» BRIEF
From the first line to the last, copy the listing exactly and omit the pictures.

» DATA SHOWN
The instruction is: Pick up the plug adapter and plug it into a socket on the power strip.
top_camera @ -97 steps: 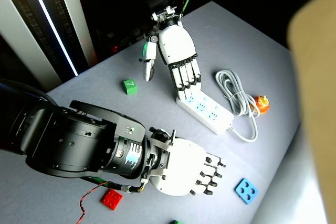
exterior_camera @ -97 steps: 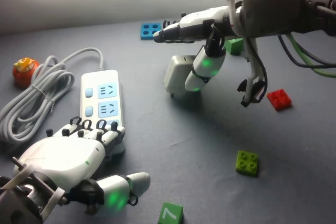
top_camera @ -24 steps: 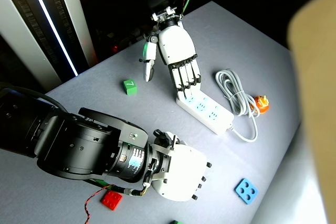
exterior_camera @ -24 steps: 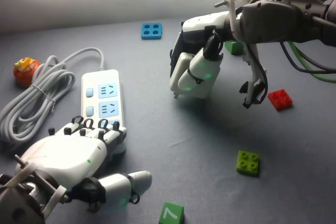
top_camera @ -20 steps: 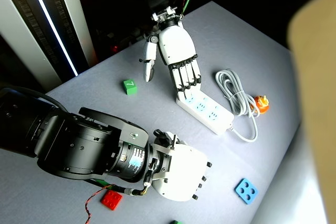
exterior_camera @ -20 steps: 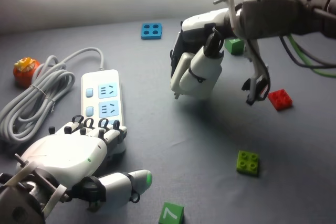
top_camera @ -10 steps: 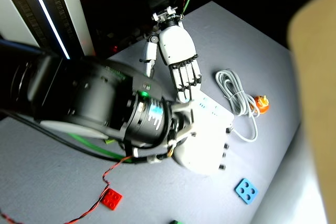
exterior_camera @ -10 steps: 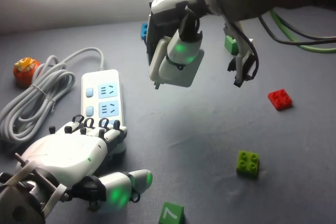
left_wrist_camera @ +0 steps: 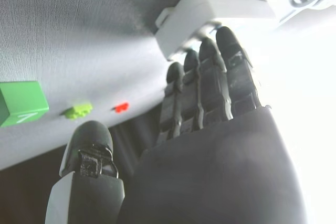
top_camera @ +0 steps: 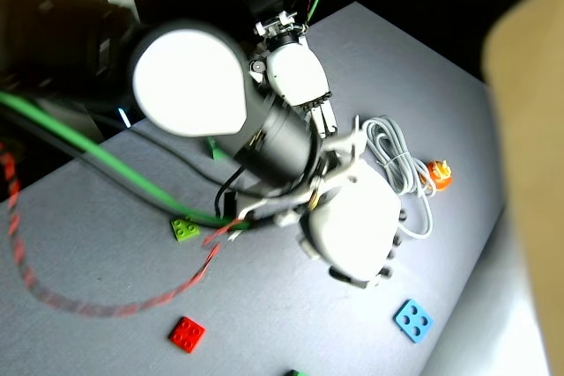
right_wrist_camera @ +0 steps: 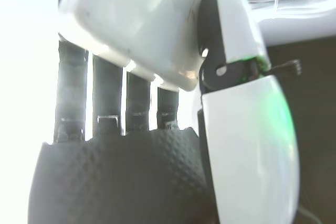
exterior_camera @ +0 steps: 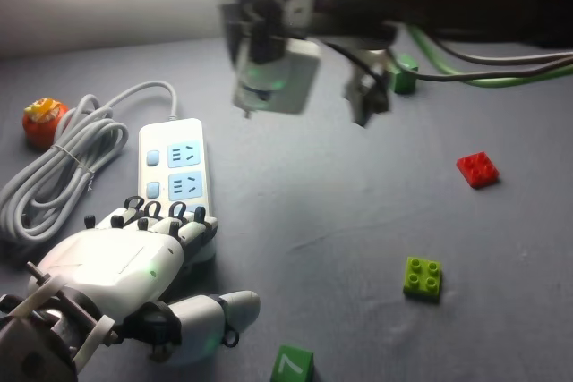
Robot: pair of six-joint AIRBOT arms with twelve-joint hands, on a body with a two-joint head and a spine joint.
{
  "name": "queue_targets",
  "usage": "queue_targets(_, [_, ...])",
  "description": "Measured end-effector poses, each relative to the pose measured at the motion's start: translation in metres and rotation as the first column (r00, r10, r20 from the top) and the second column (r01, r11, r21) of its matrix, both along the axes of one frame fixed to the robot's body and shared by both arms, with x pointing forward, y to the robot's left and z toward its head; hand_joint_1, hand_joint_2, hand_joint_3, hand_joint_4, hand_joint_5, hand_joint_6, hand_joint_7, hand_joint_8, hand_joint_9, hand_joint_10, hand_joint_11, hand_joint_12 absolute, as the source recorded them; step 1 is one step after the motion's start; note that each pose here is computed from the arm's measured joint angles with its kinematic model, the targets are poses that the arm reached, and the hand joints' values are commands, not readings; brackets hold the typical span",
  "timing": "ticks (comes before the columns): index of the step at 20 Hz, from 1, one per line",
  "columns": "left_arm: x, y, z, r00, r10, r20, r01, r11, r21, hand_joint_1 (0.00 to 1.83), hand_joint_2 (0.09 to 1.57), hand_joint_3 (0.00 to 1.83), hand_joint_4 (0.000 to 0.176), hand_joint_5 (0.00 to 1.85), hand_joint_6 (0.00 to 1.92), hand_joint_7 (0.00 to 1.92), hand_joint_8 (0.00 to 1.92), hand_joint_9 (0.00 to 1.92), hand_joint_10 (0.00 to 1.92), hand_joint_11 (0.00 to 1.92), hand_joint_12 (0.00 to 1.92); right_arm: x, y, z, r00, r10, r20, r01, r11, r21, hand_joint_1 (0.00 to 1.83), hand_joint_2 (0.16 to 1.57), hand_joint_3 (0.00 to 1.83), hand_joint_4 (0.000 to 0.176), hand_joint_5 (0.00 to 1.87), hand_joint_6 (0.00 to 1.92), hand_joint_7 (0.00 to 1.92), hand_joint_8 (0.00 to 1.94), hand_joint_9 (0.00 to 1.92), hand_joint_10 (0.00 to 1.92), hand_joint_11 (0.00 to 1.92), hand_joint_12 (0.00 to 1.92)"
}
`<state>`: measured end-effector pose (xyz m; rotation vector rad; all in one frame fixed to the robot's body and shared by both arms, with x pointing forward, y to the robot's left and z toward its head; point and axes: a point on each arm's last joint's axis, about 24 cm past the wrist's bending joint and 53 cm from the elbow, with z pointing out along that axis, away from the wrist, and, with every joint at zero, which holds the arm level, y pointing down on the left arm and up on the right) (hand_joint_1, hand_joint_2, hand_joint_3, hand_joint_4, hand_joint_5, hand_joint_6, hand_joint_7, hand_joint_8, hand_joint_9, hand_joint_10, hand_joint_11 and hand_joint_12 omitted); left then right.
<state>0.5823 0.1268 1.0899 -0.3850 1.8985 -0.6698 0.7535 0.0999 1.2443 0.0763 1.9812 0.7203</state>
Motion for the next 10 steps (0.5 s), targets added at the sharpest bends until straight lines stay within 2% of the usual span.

» YOUR SOLUTION
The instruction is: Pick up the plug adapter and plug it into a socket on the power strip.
top_camera @ -97 steps: 
exterior_camera @ -97 steps: 
top_camera @ -24 steps: 
exterior_camera @ -24 steps: 
top_camera @ -20 steps: 
exterior_camera @ -20 steps: 
top_camera @ -10 steps: 
exterior_camera @ -10 steps: 
left_wrist_camera @ +0 steps: 
top_camera @ +0 steps: 
right_wrist_camera @ +0 steps: 
exterior_camera @ +0 steps: 
Robot: pair of six-joint AIRBOT arms with twelve-joint hands, on a body with a two-joint head and a spine joint.
{
  "name": "queue_targets",
  "usage": "queue_targets(_, [_, ...])",
  "description": "Measured end-effector poses, each relative to the pose measured at the motion's start: translation in metres and rotation as the first column (r00, r10, r20 from the top) and the second column (r01, r11, r21) of its matrix, both along the axes of one frame fixed to the robot's body and shared by both arms, with x pointing forward, y to the robot's left and z toward its head; hand_joint_1, hand_joint_2, hand_joint_3, hand_joint_4, hand_joint_5, hand_joint_6, hand_joint_7, hand_joint_8, hand_joint_9, hand_joint_10, hand_joint_11, hand_joint_12 absolute, as the source recorded them; step 1 is one step after the motion's start; note that each pose here is computed from the arm's measured joint angles with its kinematic model, the targets are poses that the arm reached, and the hand joints' values are commands, not readings; brackets hold the typical span",
  "timing": "ticks (comes before the columns): index of the step at 20 Hz, from 1, one per line",
  "columns": "left_arm: x, y, z, r00, r10, r20, r01, r11, r21, hand_joint_1 (0.00 to 1.83), hand_joint_2 (0.09 to 1.57), hand_joint_3 (0.00 to 1.83), hand_joint_4 (0.000 to 0.176), hand_joint_5 (0.00 to 1.85), hand_joint_6 (0.00 to 1.92), hand_joint_7 (0.00 to 1.92), hand_joint_8 (0.00 to 1.92), hand_joint_9 (0.00 to 1.92), hand_joint_10 (0.00 to 1.92), hand_joint_11 (0.00 to 1.92), hand_joint_12 (0.00 to 1.92); right_arm: x, y, z, r00, r10, r20, r01, r11, r21, hand_joint_1 (0.00 to 1.83), hand_joint_2 (0.16 to 1.57), hand_joint_3 (0.00 to 1.83), hand_joint_4 (0.000 to 0.176), hand_joint_5 (0.00 to 1.87), hand_joint_6 (0.00 to 1.92), hand_joint_7 (0.00 to 1.92), hand_joint_8 (0.00 to 1.94), hand_joint_9 (0.00 to 1.92), hand_joint_10 (0.00 to 1.92), hand_joint_11 (0.00 to 1.92), hand_joint_12 (0.00 to 1.92)"
}
`<state>`: measured end-effector pose (xyz m; rotation vector rad; all in one frame fixed to the robot's body and shared by both arms, with x pointing forward, y to the robot's left and z toward its head; point and axes: a point on each arm's last joint's axis, about 24 cm past the wrist's bending joint and 53 cm from the elbow, with z pointing out along that axis, away from the wrist, and, with every joint at zero, which holds the arm level, y pointing down on the left arm and up on the right) (hand_joint_1, hand_joint_2, hand_joint_3, hand_joint_4, hand_joint_5, hand_joint_6, hand_joint_7, hand_joint_8, hand_joint_9, hand_joint_10, hand_joint_11 and hand_joint_12 omitted); left then right.
<state>0.5823 0.1268 1.0899 -0.3850 1.8985 -0.6698 0.7535 0.0999 1.2443 0.0763 1.9812 0.7203</state>
Motion for the next 10 steps (0.5 s), targets added at the sharpest bends until straight lines stay within 2% of the usual span.

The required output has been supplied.